Knapp 15.000 Tote, zerstörte Häuser und Mühlen, eine verlorene Ernte – die Burchardiflut vom 11. auf den 12. Oktober 1634 brachte aber nicht nur gewaltiges Leid über Nordfriesland. Sie veränderte auch den Küstenverlauf im Norden für immer.
Als sich am Nachmittag des 11. Oktober 1634 der Norden verfinsterte, wussten die Menschen im Norden, dass ein schwerer Sturm aufziehen würde. Sie holten vorsichtshalber das Vieh herein, wo sie denn konnten, und wappneten sich vor dem, was kommen sollte.
Doch entgegenzusetzen hatten sie der furchtbaren Sturmflut nichts. Die „Grote Mandränke“, das „Große Ertrinken“ kostete bis zu 15.000 Küstenbewohnern in Nordfriesland das Leben. Und sie veränderte für immer die Küstenlinie: große Teile der Insel Alt-Nordstrand versanken für immer im Meer. Benannt wurde die Sturmflut, wie damals üblich, nach einem Heiligen: dem Bischof Burkhard von Würzburg, dessen Namenstag der 14. Oktober ist: Burchardiflut.
Ein Augenzeugenbericht der Burchardiflut
Es gibt einen Augenzeugenbericht, der schildert, wie sich die Lage entwickelte. Er stammt von Jan Adriaanszoon Leeghtwater, einem niederländischen Wasserbauingenieur. Sein Auftrag war es, in der Dagebüller Bucht dem Meer Land abzugewinnen. Sie flüchteten aus ihrem Haus, über den Deich, an dessen Krone bereits die Nordsee stand, in ein weiter höher gelegenes Herrenhaus. Dort harrten bereits andere Flüchtlinge aus. Er schreibt:
„Der wehte platt gegen das Herrenhaus, so hart und steif, wie ich’s in meinem Leben nicht gesehen habe. An einer starken Tür, die an der Westseite stand, sprangen die Riegel aus dem Pfosten von den Meereswogen, so daß das Wasser das Feuer auslöschte und so hoch auf den Flur kam, daß es über meine Kniestiefel hinweglief, ungefähr 13 Fuß höher als das Maifeld des alten Landes […] Am Nordende des Herrenhauses, welches dicht am Seetief stand, spülte die Erde unter dem Haus weg […]

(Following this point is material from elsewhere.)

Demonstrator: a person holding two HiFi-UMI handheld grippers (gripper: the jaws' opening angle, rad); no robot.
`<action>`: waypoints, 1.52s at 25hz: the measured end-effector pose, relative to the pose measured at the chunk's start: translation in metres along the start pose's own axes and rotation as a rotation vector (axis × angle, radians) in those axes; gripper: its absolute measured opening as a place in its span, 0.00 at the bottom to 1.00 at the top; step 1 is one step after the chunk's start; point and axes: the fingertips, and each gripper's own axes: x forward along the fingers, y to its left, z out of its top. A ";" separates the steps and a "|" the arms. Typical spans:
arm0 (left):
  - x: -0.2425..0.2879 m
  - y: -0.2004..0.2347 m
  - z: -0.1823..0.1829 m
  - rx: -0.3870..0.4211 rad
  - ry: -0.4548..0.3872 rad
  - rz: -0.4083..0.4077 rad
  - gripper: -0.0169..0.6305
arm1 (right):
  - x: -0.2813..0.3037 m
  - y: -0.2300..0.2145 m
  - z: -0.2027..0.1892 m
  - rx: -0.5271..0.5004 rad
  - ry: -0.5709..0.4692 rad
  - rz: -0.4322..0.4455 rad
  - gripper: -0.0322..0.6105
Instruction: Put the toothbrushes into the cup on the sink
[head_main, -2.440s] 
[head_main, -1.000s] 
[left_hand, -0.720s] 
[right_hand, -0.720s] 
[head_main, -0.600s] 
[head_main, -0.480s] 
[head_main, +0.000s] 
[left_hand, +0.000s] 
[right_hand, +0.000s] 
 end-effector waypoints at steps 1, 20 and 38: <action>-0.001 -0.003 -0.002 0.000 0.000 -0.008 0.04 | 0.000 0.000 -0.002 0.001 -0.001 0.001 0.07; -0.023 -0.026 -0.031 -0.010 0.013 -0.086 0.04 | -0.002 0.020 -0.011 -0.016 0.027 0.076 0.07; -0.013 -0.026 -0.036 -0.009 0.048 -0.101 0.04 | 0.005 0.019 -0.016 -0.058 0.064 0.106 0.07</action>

Infolgedessen barst das Haus, die Diele und der Boden auseinander […] Es schien nicht anders als solle das Herrenhaus mit allen, die darin waren, vom Deich abspülen. Des Morgens […] da waren alle Zelte und Hütten weggespült, die auf dem ganzen Werk waren, sechs- oder siebenunddreißig an der Zahl, mit allen Menschen, die darin waren. […] Große Seeschiffe waren auf dem hohen Deich stehengeblieben, wie ich selber gesehen habe.
Mehrere Schiffe standen in Husum auf der hohen Straße. Ich bin auch den Strand allda geritten, da hab ich wunderliche Dinge gesehen, viele verschiedene tote Tiere, Balken von Häusern, zertrümmerte Wagen und eine ganze Menge Holz, Heu, Stroh und Stoppeln. Auch habe ich dabei so manche Menschen gesehen, die ertrunken waren.
Auf der Insel Strand brachen in dieser Nacht an 44 Stellen die Deiche. Mehr als 6120 Menschen, ein Drittel der Inselbevölkerung, verlor das Leben. 1300 Häuser und 30 Mühlen wurden zerstört – und die komplette Ernte, was im Folgejahr für erhebliche Probleme sorgen würde. Für die Insel Strand und die Halligen Nübbel und Nieland bedeutete die Burchardiflut das Ende.
Das Ende der Insel Strand
Die Insel Strand wurde buchstäblich zerrissen. Weite Flächen lagen unterhalb des Meeresspiegel, sodass die Nordsee auch nach der Flut immer weiter nachfloss und nicht wieder ablief. Die Gezeiten nahmen Stück für Stück die Deiche weg. So entstanden die Inseln Nordstrand und Pellworm und die Halligen Südfall und Nordstrandischmoor.
Die Menschen im Norden hatten noch viele Jahre mit den Folgen der Burchardiflut zu kämpfen. Sie wurde vielerorts an besondere Strafe Gottes interpretiert.